On Tricksters
I was chatting with my pal Michel on skype in Trinidad this morning. In between discussions about health indicators and socio-economic status determinants of health models he mentioned how he stacks up his New York Times magazines for when he travels so that he may have some reading material when dining out alone - he is a father of 4 so out alone is a luxury. He mentioned Lewis Hyde as someone he finds interesting he is
a poet, essayist, translator, and cultural critic with a particular interest in the public life of the imagination.
So as we were chatting I looked him up and lo an behold, he wrote the following book: Trickster Makes this World. Ah! When I feel like am becoming a conformist, I like to think of transgressions and to recognize that my nature whether I like it or not or whether I intend to or not is subversive. This subbersion articulated into how I live, do and think things very often gets me into trouble, whether I am trying to get into trouble or not. Bref it was fun to read a few short essays about Hydes Trickster book and to know that there is a place in the world for rascals.
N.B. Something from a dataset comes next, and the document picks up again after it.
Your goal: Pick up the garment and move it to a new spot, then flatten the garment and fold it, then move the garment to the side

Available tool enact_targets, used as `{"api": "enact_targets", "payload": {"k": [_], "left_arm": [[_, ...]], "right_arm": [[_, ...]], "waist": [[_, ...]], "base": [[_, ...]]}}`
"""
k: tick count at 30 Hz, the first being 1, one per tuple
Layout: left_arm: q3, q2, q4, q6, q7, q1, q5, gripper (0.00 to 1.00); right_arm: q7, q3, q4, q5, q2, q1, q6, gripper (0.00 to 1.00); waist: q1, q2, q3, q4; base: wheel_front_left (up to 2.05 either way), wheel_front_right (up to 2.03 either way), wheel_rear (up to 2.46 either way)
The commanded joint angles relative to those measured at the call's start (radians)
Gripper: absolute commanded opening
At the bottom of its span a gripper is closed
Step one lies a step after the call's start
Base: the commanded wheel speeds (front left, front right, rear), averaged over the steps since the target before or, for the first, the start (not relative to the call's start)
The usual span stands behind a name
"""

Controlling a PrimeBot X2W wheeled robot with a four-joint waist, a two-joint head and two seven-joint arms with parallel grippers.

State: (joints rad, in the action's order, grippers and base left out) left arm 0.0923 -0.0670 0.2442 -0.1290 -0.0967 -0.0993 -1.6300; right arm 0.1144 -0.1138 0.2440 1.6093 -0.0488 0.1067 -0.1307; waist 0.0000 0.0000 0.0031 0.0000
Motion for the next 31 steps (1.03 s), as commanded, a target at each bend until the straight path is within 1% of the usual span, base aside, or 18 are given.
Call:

So now back to finishing reading this WHO health determinants report, take the bus to Ikea to purchase a new frying pan, make a dish for the vegetarian potluck I am going to, think of what I am going to bring for late night movie viewing at Emre’s and to enjoying the fact that that none of these geodemographic profiles have me figured out and therefore marketers cannot figure out what to sell to me!
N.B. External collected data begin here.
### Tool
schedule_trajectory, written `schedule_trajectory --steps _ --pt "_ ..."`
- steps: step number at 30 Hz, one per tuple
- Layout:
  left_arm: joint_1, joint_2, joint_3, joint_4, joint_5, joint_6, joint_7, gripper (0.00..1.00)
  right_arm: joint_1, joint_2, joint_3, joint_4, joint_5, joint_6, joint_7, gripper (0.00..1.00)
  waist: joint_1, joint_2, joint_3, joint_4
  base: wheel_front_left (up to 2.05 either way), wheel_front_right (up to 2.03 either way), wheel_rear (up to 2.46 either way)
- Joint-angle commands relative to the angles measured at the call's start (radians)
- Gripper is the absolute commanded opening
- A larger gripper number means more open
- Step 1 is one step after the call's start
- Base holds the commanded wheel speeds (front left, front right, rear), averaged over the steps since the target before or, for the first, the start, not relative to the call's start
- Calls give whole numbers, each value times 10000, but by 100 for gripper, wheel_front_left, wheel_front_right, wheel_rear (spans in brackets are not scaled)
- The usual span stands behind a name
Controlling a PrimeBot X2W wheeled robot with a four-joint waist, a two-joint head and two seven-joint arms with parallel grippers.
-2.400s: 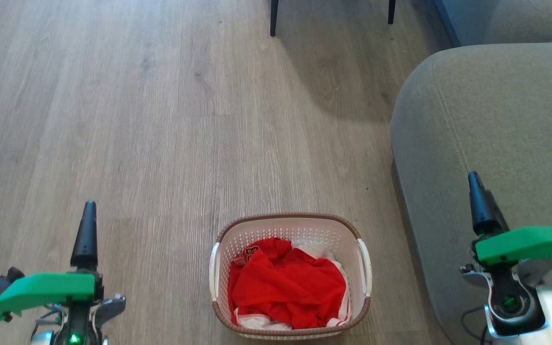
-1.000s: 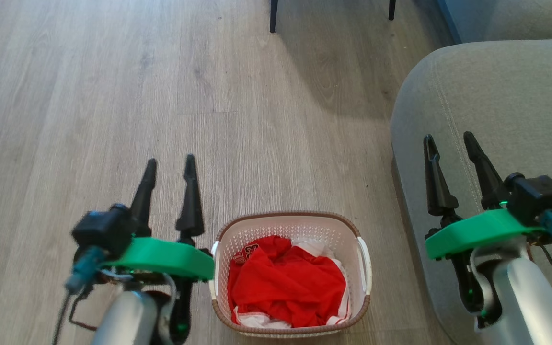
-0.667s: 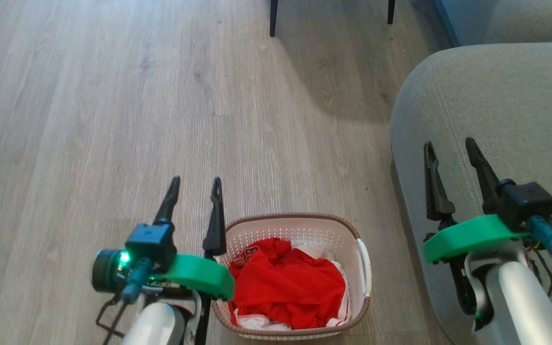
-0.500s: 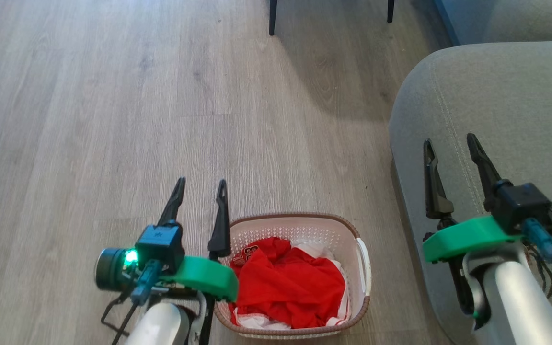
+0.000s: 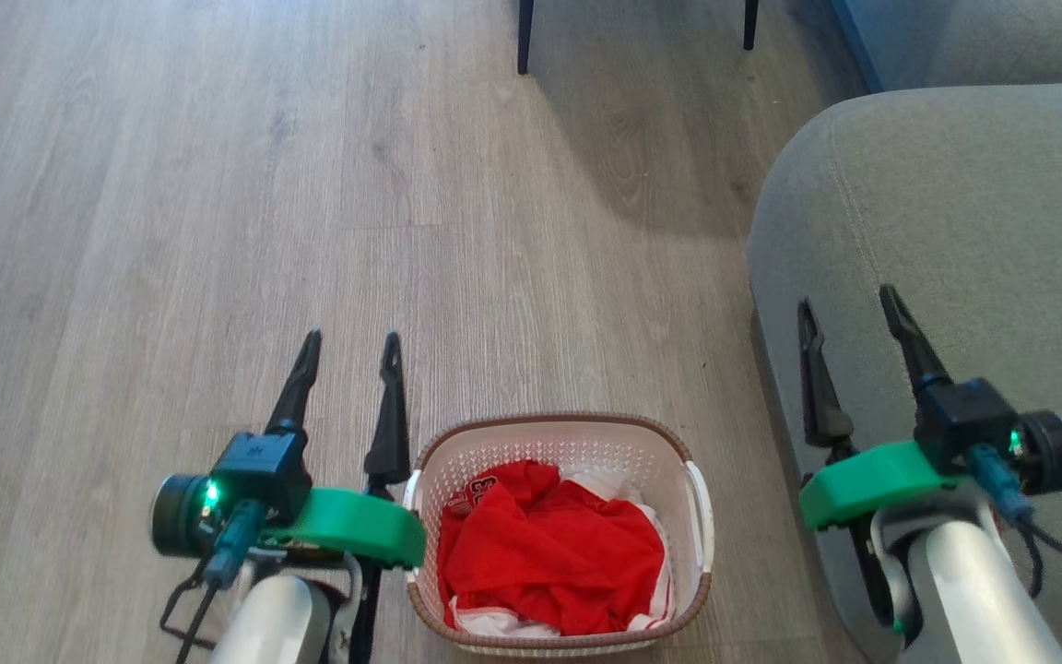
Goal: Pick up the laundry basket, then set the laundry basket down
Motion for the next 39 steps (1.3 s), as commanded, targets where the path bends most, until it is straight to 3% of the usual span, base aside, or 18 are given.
schedule_trajectory --steps 1,4,10,15,30,39 --pt "-298 -44 402 -226 297 -62 -133 100 -149 79 170 -239 -250 70 -143 100 0 -1 -8 -3 0 0 0" --pt "-270 -81 594 -6 723 -158 -212 100 -119 101 173 99 -277 71 -222 100 0 -1 -17 0 0 0 0" --pt "-162 -91 543 684 485 -246 -212 100 -120 125 183 794 64 71 -222 100 0 -1 -21 -21 0 0 0" --pt "-194 -93 456 1728 611 31 -212 100 -167 132 381 1234 216 71 -222 100 0 -1 -37 -47 0 0 0" --pt "-188 -94 638 1920 -497 -267 -212 100 -296 138 524 1650 290 71 -222 100 0 -1 -12 -98 0 0 0" --pt "-173 -94 662 1949 -576 -339 -212 100 -281 140 512 1679 298 71 -222 100 0 -1 -13 -93 0 0 0"
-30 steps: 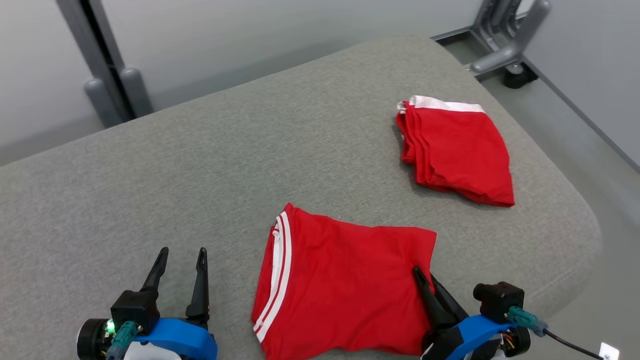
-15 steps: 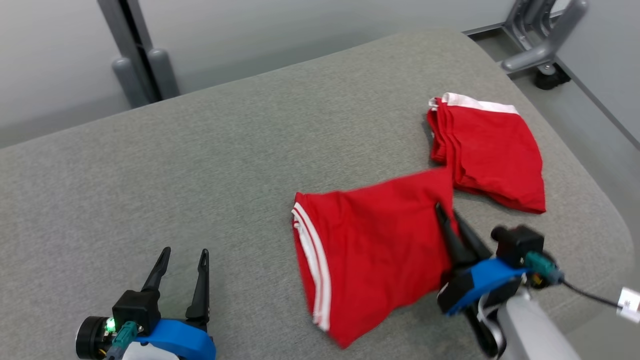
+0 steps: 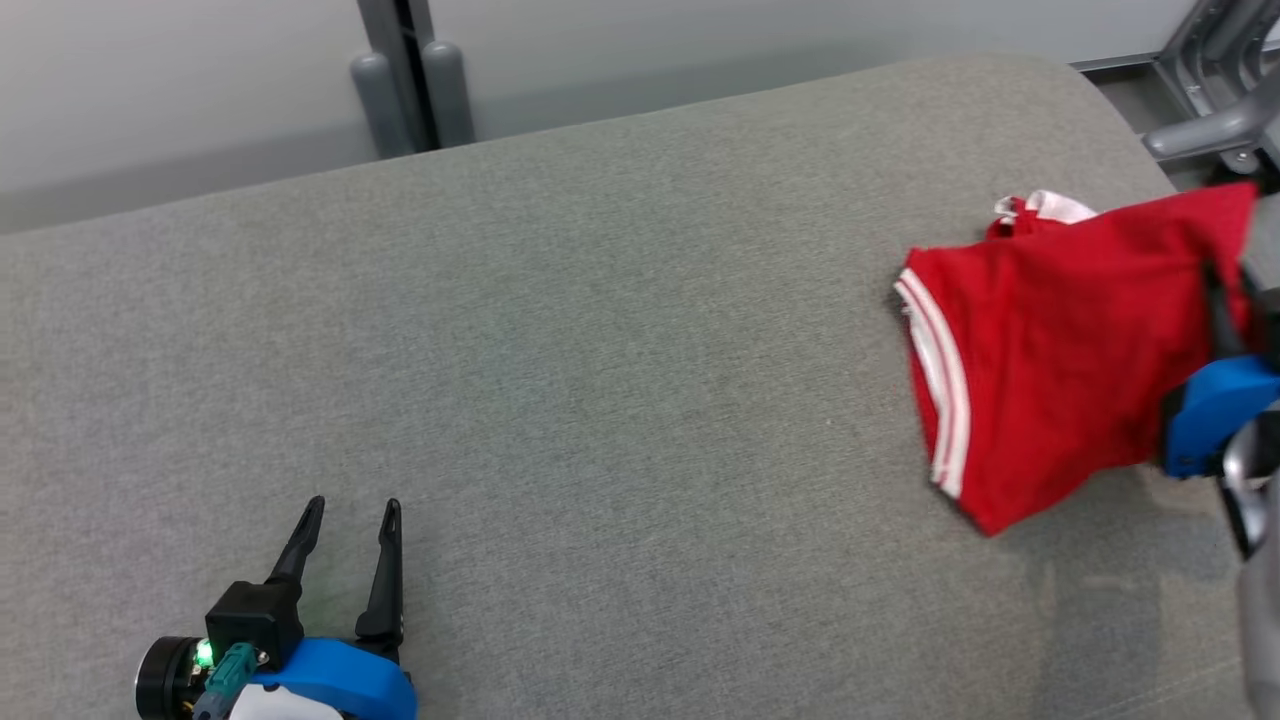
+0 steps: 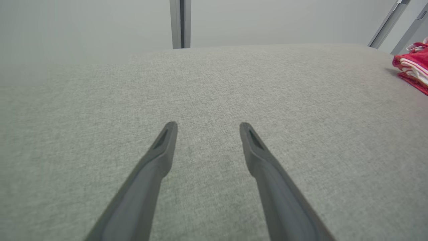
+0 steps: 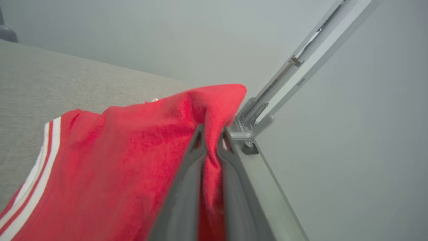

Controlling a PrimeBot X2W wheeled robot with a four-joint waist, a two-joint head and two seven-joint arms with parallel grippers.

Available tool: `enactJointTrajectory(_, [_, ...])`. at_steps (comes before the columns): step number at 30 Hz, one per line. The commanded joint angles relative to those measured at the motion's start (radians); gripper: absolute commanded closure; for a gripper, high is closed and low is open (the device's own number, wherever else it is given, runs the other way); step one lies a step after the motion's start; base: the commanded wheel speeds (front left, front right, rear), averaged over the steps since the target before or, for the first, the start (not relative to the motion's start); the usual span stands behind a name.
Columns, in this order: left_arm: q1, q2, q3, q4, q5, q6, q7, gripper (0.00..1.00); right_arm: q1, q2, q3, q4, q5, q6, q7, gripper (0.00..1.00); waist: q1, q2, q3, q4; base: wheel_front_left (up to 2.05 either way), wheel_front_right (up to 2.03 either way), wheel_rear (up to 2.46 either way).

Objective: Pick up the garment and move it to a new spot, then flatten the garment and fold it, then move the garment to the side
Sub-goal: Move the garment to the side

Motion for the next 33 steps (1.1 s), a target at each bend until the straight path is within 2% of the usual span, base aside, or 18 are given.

hmm! this Hyde fellow is also involved in the Cultural Commons:
a book offering a model and defense of our “cultural commons,” that vast store of unowned ideas, inventions and works of art that we have inherited from the past and that we continue to create.
[He is] building the book around a brief history of the commons as an idea (how it came out of medieval Europe and what happened to it when it got to America), and around a parallel history of how we have imagined the creative self.
Always in the background lies the question of the commercialization of culture, exemplified at the moment by many things–the ‘enclosure’ of the public domain, the patenting of aboriginal medicines, proprietary control of genetic materials or of the internet, and the general market triumphalism that has followed the end of the Cold War.